"""

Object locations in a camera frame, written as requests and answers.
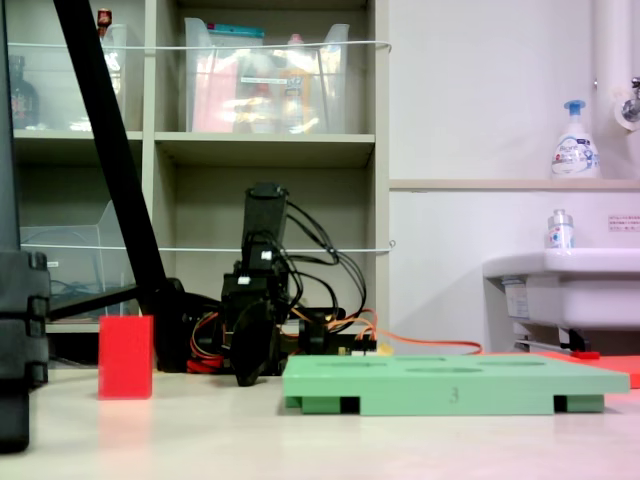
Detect clear plastic bin with bottles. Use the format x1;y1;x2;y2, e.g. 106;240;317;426
7;22;129;132

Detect white cord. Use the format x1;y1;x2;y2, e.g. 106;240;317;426
19;240;397;254
7;40;393;54

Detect white sink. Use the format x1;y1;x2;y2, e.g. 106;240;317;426
482;248;640;351

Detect green shape-hole board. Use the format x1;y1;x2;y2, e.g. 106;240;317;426
282;353;631;417

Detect red square block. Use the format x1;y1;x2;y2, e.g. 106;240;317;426
98;314;154;401

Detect beige shelf unit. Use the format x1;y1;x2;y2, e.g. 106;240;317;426
0;0;391;371

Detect dark glass bottle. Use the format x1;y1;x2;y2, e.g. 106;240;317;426
7;54;41;131

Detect notched black stack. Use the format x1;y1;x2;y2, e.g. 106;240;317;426
0;249;51;454

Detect clear angled plastic bin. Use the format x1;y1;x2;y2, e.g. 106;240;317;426
19;199;141;324

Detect dark tripod column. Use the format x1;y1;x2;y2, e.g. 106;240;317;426
0;0;22;251

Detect thin black tripod leg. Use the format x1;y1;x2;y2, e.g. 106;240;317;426
47;283;141;321

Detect black arm wires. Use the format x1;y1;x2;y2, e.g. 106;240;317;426
272;199;369;321

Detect red base mount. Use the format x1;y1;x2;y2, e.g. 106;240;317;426
187;352;226;374

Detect blue-edged pouch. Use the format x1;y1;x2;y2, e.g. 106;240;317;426
207;22;265;45

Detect orange flat block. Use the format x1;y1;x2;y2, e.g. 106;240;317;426
492;349;640;390

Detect pink wall label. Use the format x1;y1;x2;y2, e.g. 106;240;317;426
607;214;640;233

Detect large clear plastic bin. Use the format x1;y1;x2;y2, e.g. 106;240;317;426
183;17;351;135

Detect thick black tripod leg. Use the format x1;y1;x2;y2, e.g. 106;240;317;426
52;0;189;374

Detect circuit board with wires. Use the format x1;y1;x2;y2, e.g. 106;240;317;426
337;339;379;358

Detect small clear sanitizer bottle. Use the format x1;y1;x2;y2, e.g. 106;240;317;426
544;208;576;251

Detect white foam soap pump bottle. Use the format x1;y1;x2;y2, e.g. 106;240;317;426
550;98;601;180

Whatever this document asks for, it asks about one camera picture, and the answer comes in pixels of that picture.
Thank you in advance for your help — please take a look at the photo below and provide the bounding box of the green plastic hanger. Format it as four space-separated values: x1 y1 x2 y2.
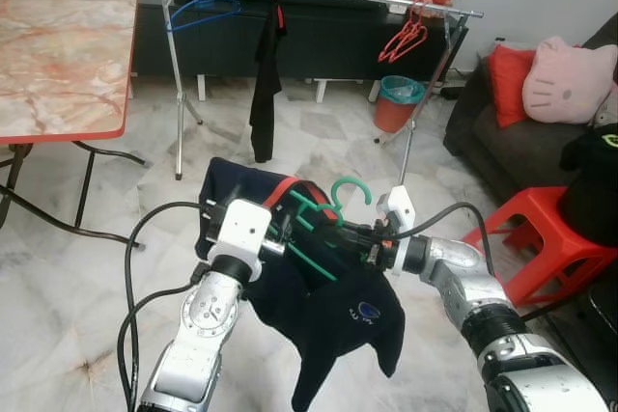
280 176 397 283

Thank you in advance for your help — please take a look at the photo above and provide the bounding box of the navy polo shirt red collar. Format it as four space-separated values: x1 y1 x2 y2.
196 158 407 412

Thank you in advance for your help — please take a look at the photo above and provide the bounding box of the black shirt green print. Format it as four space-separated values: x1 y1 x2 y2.
560 124 618 191

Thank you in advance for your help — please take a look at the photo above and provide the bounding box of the red plastic hanger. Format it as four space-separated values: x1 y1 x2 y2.
379 13 423 64
384 9 429 60

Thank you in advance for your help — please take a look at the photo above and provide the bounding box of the orange bin with teal bag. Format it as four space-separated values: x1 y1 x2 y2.
374 74 426 133

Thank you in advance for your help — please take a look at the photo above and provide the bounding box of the black FSL polo shirt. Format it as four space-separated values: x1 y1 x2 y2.
248 0 289 164

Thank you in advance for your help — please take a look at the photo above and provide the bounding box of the dark brown fabric sofa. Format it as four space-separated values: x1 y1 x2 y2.
444 16 618 206

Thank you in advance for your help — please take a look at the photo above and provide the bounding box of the red plastic stool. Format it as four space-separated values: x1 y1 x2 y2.
462 185 618 309

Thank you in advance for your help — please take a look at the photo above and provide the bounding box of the black TV cabinet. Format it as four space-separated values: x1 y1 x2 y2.
63 0 469 80

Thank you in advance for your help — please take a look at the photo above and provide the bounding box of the red cushion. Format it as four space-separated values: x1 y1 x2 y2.
486 43 537 128

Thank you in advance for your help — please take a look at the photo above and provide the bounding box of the black round basket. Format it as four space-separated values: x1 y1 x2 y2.
562 180 618 247

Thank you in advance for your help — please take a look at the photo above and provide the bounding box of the black folding chair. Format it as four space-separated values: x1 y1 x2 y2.
526 282 618 384

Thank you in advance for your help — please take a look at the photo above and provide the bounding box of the pink cat face cushion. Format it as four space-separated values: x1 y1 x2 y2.
521 36 618 125

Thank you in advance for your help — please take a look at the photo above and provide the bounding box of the marble folding table red edge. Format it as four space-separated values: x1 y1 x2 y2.
0 0 146 249

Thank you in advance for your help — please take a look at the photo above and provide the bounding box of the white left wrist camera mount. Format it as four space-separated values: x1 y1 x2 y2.
206 198 273 283

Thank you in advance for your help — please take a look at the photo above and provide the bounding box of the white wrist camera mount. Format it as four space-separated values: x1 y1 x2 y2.
206 198 273 283
377 185 418 237

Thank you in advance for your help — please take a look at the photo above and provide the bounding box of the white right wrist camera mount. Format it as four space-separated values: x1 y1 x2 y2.
377 185 418 237

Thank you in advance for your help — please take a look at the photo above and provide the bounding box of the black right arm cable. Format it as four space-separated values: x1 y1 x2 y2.
386 202 495 278

"""

### Exercise directions
Word for word, restate the lines from the one holding "the black right" to the last line of the records.

### Solution for this task
Thank you in advance for your help — please take a look at the photo above and provide the bounding box of the black right arm cable. Format it as four space-separated values: x1 y1 x2 y2.
386 202 495 278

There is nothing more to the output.